If you want a pizza in America, you would do well to get it yourself.
Domino’s Pizza, a pioneer of the delivery pie — a US staple for decades — was a pandemic winner as in-restaurant dining collapsed. But now it has become a victim of all the maladies of the recovery: sharply rising input costs, more choice for customers and labour shortages. As a result, it has been encouraging pizza buyers to come and pick up boxes rather than rely on conventional delivery.
In the second quarter, like-for-like US sales dropped 2.9 per cent, a smaller-than-expected decline. The company partly attributed the surprise to its emphasis on carry-out. DIY is one way to help ease the economy’s constraints.

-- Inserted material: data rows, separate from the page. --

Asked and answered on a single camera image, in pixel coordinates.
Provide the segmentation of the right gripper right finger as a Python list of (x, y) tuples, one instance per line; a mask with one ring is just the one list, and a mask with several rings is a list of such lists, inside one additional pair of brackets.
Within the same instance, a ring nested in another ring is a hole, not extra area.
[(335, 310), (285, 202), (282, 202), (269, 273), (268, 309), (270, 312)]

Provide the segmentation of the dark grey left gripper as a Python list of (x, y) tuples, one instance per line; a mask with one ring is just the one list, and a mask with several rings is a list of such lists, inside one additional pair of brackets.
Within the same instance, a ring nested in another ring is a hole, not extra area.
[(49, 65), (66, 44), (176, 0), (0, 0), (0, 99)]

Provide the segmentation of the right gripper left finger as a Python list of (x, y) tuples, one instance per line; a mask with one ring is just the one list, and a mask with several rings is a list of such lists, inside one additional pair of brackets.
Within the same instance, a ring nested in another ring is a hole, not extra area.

Still, it remains very expensive to run a restaurant. Domino’s has turned to centralised call centres to take orders so store staff are not distracted from pizza-making. Delivery drivers, it said, want more flexibility. The company has been seeking to accommodate workers’ demands to retain them.

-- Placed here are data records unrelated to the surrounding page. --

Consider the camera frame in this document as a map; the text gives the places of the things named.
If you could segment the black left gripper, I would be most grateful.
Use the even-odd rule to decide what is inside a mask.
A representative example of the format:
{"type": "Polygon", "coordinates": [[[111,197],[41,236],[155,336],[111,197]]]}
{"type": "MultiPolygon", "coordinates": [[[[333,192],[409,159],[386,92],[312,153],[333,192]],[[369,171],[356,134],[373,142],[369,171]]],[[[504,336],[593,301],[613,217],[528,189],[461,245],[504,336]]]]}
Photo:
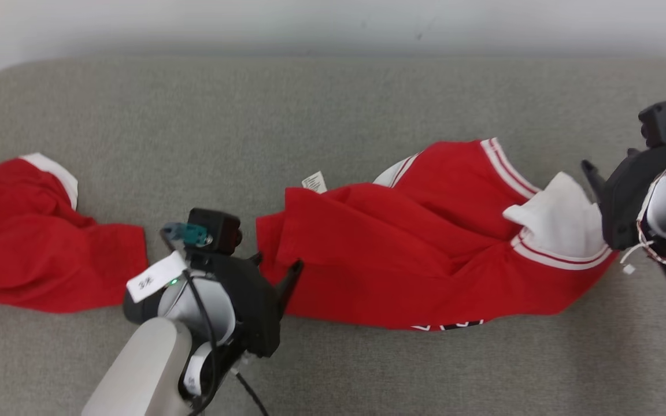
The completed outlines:
{"type": "Polygon", "coordinates": [[[224,359],[238,359],[245,352],[270,357],[279,346],[279,322],[293,297],[304,262],[298,259],[291,264],[273,287],[261,275],[262,260],[262,252],[246,259],[209,256],[210,273],[215,279],[209,318],[224,359]]]}

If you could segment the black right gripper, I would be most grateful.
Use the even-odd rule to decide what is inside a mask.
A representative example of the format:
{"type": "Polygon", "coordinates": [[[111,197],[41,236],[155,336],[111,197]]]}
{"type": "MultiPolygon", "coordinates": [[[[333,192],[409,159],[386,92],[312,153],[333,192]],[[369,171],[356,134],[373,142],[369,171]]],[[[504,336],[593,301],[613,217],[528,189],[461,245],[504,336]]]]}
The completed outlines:
{"type": "Polygon", "coordinates": [[[639,242],[636,220],[653,180],[666,170],[666,145],[647,149],[627,149],[627,157],[607,181],[595,164],[580,163],[582,173],[601,205],[602,233],[608,247],[626,250],[639,242]]]}

The company has raised its prices by 6 per cent. But the “food basket” — or raw material — cost rises for its stores, which earlier this year had been estimated to be as little as 8 per cent, will now be as high as 15 per cent.
Domino’s has been one of the extraordinary stock successes of the past decade. At the end of 2010, its shares traded at $15. By its peak in 2021, they had reached $550.
Since then, Domino’s shares have fallen about a third, showing far more resilience than other pandemic darlings Netflix and Peloton. The company is quick to compare its latest sales figures not just against the anomalous 2021 and 2020 periods but also the more normalised 2019.
Domino’s revenues, as well as its market capitalisation, are higher than three years ago. Analysts point out that, as the economy softens, diners who previously chose to eat in restaurants will probably trade down. They will opt for fast food and pizza but will hop into their own cars to get it.